What to do: A single number is the answer: the count of lines below that contain "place".

Data provided:

################

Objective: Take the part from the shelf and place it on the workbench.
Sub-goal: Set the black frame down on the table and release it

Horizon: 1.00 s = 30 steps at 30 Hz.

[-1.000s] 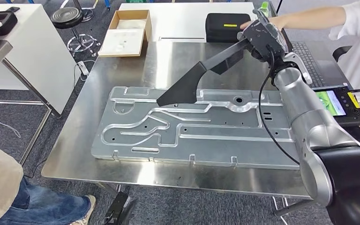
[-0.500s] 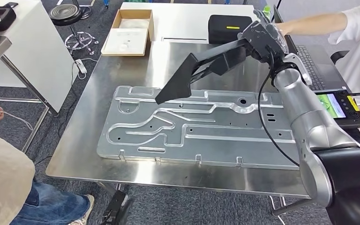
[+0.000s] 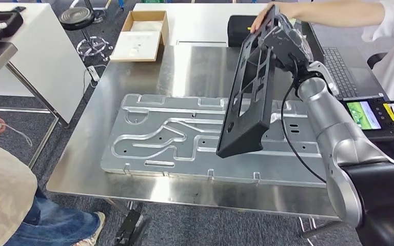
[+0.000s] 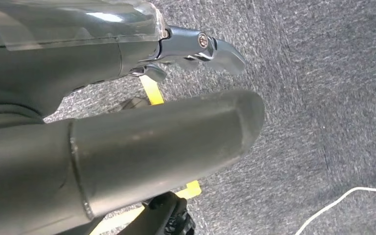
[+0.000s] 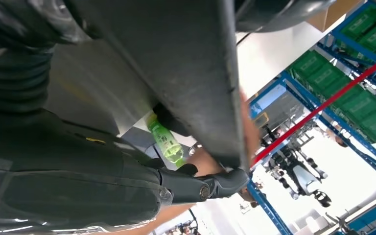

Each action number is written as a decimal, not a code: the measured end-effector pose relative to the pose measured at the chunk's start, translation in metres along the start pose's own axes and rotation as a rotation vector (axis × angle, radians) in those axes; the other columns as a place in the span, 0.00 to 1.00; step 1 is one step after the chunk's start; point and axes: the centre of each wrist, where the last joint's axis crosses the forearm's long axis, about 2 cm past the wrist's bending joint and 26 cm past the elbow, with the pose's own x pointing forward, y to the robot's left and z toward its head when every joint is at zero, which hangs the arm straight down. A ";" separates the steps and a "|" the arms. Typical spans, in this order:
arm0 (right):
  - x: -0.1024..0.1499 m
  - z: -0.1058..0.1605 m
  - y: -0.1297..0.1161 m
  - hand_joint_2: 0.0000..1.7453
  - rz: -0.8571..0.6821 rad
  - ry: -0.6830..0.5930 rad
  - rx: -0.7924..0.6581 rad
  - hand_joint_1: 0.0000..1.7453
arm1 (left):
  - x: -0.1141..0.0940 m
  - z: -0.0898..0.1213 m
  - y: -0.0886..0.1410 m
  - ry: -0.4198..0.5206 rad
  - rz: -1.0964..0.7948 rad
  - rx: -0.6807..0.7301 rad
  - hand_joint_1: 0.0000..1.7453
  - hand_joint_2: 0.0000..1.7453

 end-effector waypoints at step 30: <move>0.006 -0.006 -0.010 0.00 0.005 -0.013 -0.004 0.00 | 0.002 -0.001 -0.001 -0.005 0.002 -0.002 0.00 0.00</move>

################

Solved problem: 2